> _Task goal_
Although the records include pictures, print only the rest, exactly as written.

Source data:
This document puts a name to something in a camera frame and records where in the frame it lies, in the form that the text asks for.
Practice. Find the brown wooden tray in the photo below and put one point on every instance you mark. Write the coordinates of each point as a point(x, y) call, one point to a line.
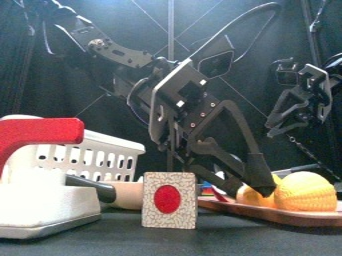
point(267, 215)

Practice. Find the white plastic slotted basket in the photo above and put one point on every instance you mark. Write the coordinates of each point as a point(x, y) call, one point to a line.
point(107, 156)

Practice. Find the beige wooden bowl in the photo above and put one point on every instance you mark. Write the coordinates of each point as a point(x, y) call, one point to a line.
point(128, 195)

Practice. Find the red white toy apple slice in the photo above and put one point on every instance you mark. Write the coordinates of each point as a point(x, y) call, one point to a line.
point(219, 195)

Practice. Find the patterned block red circle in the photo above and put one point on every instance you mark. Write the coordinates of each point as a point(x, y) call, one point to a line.
point(168, 200)

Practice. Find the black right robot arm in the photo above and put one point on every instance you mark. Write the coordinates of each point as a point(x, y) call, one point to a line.
point(331, 106)

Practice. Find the vertical metal frame pole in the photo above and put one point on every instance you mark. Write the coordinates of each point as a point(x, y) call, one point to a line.
point(170, 30)

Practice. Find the large yellow toy corn piece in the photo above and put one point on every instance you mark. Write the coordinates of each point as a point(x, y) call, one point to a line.
point(307, 193)

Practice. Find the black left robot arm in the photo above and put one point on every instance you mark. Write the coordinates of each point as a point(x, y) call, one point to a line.
point(107, 46)

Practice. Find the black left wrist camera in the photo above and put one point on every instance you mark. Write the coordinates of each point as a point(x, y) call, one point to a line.
point(215, 61)

> _Task solution_
This document puts a name to something in a camera frame and records where in the frame it lies, in the form that the text asks for.
Practice. Find the brown wooden tray in the photo below and put one point on every instance you mark. Write the coordinates of each point as a point(x, y) call, one point to a line.
point(267, 215)

Practice. Find the white plastic slotted basket in the photo above and put one point on every instance you mark. Write the coordinates of each point as a point(x, y) call, one point to a line.
point(107, 156)

Practice. Find the beige wooden bowl in the photo above and put one point on every instance you mark. Write the coordinates of each point as a point(x, y) call, one point to a line.
point(128, 195)

Practice. Find the red white toy apple slice in the photo above and put one point on every instance you mark. Write the coordinates of each point as a point(x, y) call, one point to a line.
point(219, 195)

Practice. Find the patterned block red circle in the photo above and put one point on every instance you mark. Write the coordinates of each point as a point(x, y) call, one point to a line.
point(168, 200)

Practice. Find the black right robot arm in the photo above and put one point on every instance you mark. Write the coordinates of each point as a point(x, y) call, one point to a line.
point(331, 106)

Practice. Find the vertical metal frame pole in the photo above and put one point on every instance you mark. Write the coordinates of each point as a point(x, y) call, one point to a line.
point(170, 30)

Practice. Find the large yellow toy corn piece in the photo above and put one point on every instance you mark. Write the coordinates of each point as a point(x, y) call, one point to a line.
point(307, 193)

Practice. Find the black left robot arm in the photo above and put one point on every instance you mark. Write the coordinates of each point as a point(x, y) call, one point to a line.
point(107, 46)

Practice. Find the black left wrist camera in the photo above and put one point on every instance you mark. Write the coordinates of each point as a point(x, y) call, one point to a line.
point(215, 61)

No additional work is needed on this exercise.